### WORK TO BE COMPLETED
Bring back every record exactly, except for the pictures, which stay out.
--- RECORDS FOR THIS EXERCISE ---
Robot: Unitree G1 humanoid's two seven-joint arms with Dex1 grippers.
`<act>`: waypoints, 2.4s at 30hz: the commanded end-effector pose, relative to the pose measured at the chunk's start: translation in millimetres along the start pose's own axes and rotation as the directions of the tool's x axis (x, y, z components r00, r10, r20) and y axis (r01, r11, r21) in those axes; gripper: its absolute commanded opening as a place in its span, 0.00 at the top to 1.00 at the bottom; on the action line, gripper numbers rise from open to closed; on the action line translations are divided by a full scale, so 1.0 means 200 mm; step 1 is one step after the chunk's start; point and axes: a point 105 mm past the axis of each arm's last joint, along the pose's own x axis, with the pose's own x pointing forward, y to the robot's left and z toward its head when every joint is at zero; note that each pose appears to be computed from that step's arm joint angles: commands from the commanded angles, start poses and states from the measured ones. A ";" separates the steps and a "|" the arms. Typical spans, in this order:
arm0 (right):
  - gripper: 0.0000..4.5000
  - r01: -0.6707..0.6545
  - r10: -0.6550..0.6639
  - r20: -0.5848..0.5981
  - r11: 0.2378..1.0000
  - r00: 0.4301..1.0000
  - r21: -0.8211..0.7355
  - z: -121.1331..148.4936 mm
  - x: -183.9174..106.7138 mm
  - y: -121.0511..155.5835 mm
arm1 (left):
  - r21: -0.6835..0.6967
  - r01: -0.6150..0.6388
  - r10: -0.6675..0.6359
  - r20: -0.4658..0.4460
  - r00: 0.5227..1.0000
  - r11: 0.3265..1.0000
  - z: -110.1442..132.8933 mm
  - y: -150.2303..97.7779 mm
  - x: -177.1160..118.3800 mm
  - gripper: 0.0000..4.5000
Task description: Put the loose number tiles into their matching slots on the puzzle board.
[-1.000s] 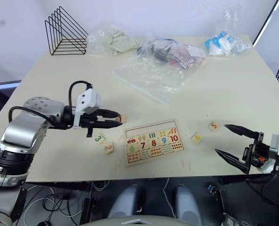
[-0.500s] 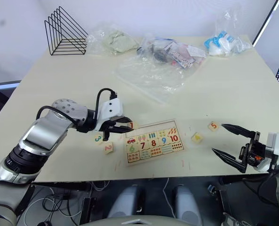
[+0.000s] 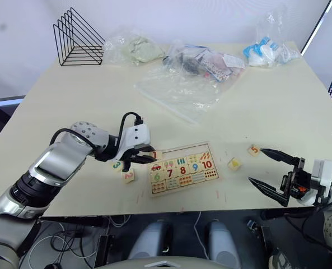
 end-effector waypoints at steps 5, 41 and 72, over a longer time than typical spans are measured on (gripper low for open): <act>0.00 0.013 -0.013 0.009 0.999 1.000 -0.046 0.04 -0.01 0.01 | 0.045 0.000 0.000 -0.007 1.000 0.999 0.01 0.02 0.00 0.80; 0.00 0.031 -0.032 -0.021 0.998 0.999 -0.058 0.05 -0.04 0.01 | -0.010 0.067 -0.065 0.127 0.990 0.998 0.06 0.04 -0.19 0.02; 0.00 0.034 -0.035 -0.024 0.998 0.999 -0.050 0.04 -0.05 0.02 | 0.131 0.128 -0.157 0.236 0.959 0.983 -0.12 0.03 -0.04 0.99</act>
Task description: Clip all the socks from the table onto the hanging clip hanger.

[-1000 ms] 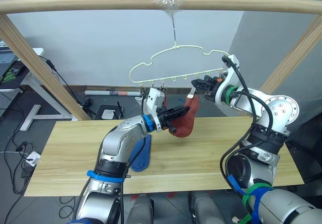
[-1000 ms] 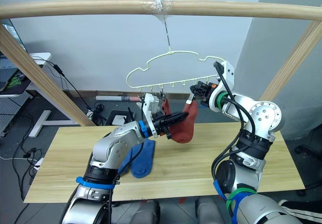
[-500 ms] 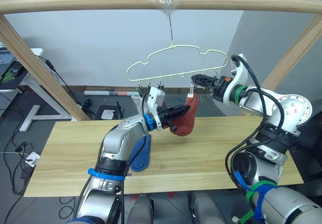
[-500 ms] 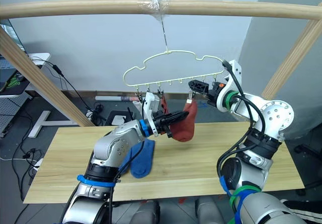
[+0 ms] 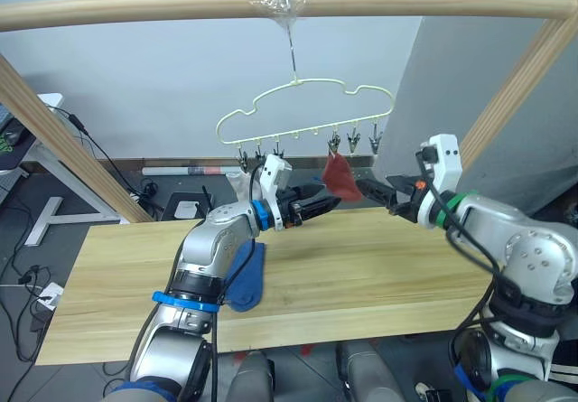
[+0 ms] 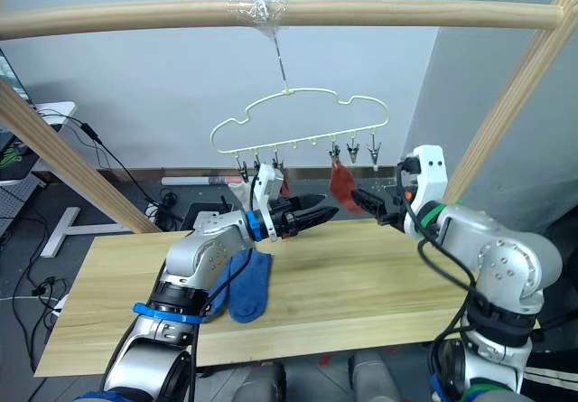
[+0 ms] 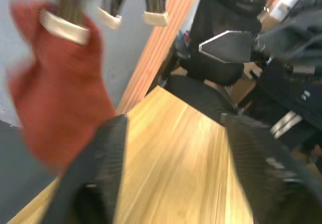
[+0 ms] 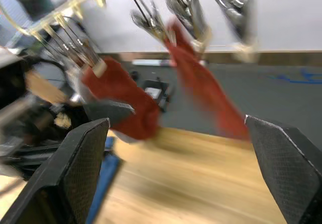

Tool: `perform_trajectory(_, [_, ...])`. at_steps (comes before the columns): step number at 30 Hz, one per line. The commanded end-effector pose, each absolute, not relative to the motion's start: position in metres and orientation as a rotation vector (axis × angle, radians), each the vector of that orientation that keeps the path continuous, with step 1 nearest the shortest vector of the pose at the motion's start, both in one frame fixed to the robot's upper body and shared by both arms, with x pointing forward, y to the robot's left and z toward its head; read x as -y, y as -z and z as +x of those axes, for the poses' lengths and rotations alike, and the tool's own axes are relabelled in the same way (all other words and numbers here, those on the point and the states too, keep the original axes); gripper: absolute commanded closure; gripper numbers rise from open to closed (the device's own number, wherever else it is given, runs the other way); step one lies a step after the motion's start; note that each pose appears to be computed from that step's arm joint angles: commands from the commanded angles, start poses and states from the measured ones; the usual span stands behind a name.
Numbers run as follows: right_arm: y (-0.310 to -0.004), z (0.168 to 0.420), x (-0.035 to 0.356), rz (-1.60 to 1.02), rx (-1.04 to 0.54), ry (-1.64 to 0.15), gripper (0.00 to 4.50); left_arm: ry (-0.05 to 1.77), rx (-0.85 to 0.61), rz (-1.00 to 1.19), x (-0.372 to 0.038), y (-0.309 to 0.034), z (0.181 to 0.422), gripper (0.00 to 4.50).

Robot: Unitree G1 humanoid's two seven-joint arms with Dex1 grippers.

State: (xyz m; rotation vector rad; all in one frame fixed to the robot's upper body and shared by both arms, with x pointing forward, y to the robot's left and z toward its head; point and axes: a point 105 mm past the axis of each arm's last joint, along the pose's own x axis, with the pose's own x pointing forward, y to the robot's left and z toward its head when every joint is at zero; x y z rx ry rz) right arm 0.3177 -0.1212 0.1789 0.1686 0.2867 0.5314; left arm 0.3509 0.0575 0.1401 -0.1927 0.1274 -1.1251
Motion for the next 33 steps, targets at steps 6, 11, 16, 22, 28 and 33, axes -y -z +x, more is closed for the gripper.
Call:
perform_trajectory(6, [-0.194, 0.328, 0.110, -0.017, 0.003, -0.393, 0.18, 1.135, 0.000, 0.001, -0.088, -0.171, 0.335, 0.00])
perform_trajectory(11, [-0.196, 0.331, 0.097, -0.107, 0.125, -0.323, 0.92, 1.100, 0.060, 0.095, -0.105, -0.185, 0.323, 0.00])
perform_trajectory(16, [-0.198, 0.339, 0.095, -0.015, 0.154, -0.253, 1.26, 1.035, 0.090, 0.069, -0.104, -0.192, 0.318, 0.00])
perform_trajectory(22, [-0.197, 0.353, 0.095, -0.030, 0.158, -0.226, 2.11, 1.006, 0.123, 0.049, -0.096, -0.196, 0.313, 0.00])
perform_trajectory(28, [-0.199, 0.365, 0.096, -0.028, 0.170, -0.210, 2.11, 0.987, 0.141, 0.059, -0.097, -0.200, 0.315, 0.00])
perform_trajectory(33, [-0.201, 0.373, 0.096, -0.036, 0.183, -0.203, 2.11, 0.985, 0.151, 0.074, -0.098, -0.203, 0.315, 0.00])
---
### OUTPUT
Robot: Unitree G1 humanoid's two seven-joint arms with Dex1 grippers.
`<act>`: waypoints, 2.4s at 30hz: the commanded end-effector pose, relative to the pose measured at the chunk's start: translation in millimetres along the start pose's own axes and rotation as the directions of the tool's x axis (x, y, z components r00, r10, r20) and y axis (r01, r11, r21) in those axes; gripper: its absolute commanded opening as a place in its span, 0.00 at the top to 1.00 at the bottom; on the action line, gripper numbers rise from open to closed; on the action line translations are divided by a full scale, so 1.0 means 200 mm; step 1 is one step after the chunk's start; point and axes: a point 105 mm past the axis of each arm's last joint, along the pose's own x axis, with the pose's own x pointing forward, y to the robot's left and z toward its head when every joint is at zero; note that each pose appears to be computed from that step's arm joint angles: commands from the commanded angles, start poses and states from the measured ones. A ";" separates the steps and a "|" the arms. Typical spans, in this order:
arm0 (right):
  - gripper: 0.0000..4.5000
  - r01: -0.6707..0.6545
  - r10: -0.6550..0.6639
  - r20: -0.5848..0.5981
  - r11: 0.2378..1.0000
  - r00: 0.4301..1.0000
  - r21: -0.8211..0.7355
  - z: -121.1331..148.4936 mm
  - x: -183.9174..106.7138 mm
  - y: -121.0511..155.5835 mm
arm1 (left):
  - r21: -0.6835..0.6967
  - r01: -0.6150..0.6388
  - r10: -0.6675..0.6359
  - r20: -0.4658..0.4460
  - r00: 0.5227..1.0000
  - r11: 0.3265..1.0000
  - z: -110.1442..132.8933 mm
  - y: -150.2303..97.7779 mm
  - x: -177.1160..118.3800 mm
  - gripper: 0.0000..4.5000
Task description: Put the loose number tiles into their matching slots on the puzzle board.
[-1.000s] 
[-0.500s] 
[+0.000s] 
 end-effector waypoints at steps 5, 41 and 72, over a longer time than typical spans are measured on (gripper low for open): <act>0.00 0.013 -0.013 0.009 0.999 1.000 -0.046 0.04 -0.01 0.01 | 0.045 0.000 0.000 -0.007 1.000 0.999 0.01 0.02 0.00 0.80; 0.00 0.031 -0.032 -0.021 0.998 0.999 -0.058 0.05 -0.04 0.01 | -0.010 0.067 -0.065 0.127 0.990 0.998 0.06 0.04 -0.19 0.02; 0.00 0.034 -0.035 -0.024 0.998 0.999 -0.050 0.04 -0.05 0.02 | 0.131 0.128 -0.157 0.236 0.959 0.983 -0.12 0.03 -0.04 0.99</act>
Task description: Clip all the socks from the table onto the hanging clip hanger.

[-1000 ms] 
[-1000 ms] 
[-500 ms] 
[-500 ms] 
[+0 ms] 
[+0 ms] 
[+0 ms] 
[+0 ms] 

Tool: `perform_trajectory(_, [_, ...])`. at_steps (comes before the columns): step number at 30 Hz, one per line. The commanded end-effector pose, each absolute, not relative to the motion's start: position in metres and orientation as a rotation vector (axis × angle, radians), each the vector of that orientation that keeps the path continuous, with step 1 nearest the shortest vector of the pose at the motion's start, both in one frame fixed to the robot's upper body and shared by both arms, with x pointing forward, y to the robot's left and z toward its head; read x as -y, y as -z and z as +x of those axes, for the poses' lengths and rotations alike, and the tool's own axes are relabelled in the same way (all other words and numbers here, those on the point and the states too, keep the original axes); gripper: absolute commanded closure; gripper numbers rise from open to closed (the device's own number, wherever else it is given, runs the other way); step one lies a step after the motion's start; note that each pose appears to be computed from that step's arm joint angles: commands from the commanded angles, start poses and states from the measured ones; the usual span stands behind a name.
Numbers run as follows: right_arm: y (-0.310 to -0.004), z (0.168 to 0.420), x (-0.035 to 0.356), rz (-1.60 to 1.02), rx (-1.04 to 0.54), ry (-1.64 to 0.15), gripper (0.00 to 4.50); left_arm: ry (-0.05 to 1.77), rx (-0.85 to 0.61), rz (-1.00 to 1.19), x (-0.372 to 0.038), y (-0.309 to 0.034), z (0.181 to 0.422), gripper (0.00 to 4.50).

Robot: Unitree G1 humanoid's two seven-joint arms with Dex1 grippers.

State: (xyz m; rotation vector rad; all in one frame fixed to the robot's upper body and shared by both arms, with x pointing forward, y to the robot's left and z toward its head; point and axes: a point 105 mm past the axis of each arm's last joint, along the pose's own x axis, with the pose's own x pointing forward, y to the robot's left and z toward its head when every joint is at zero; x y z rx ry rz) right arm 0.3177 -0.1212 0.1789 0.1686 0.2867 0.5314; left arm 0.3509 0.0575 0.1401 -0.1927 0.1274 -1.1251
Motion for the next 33 steps, targets at steps 6, 11, 16, 22, 28 and 33, axes -y -z +x, more is closed for the gripper.
Call:
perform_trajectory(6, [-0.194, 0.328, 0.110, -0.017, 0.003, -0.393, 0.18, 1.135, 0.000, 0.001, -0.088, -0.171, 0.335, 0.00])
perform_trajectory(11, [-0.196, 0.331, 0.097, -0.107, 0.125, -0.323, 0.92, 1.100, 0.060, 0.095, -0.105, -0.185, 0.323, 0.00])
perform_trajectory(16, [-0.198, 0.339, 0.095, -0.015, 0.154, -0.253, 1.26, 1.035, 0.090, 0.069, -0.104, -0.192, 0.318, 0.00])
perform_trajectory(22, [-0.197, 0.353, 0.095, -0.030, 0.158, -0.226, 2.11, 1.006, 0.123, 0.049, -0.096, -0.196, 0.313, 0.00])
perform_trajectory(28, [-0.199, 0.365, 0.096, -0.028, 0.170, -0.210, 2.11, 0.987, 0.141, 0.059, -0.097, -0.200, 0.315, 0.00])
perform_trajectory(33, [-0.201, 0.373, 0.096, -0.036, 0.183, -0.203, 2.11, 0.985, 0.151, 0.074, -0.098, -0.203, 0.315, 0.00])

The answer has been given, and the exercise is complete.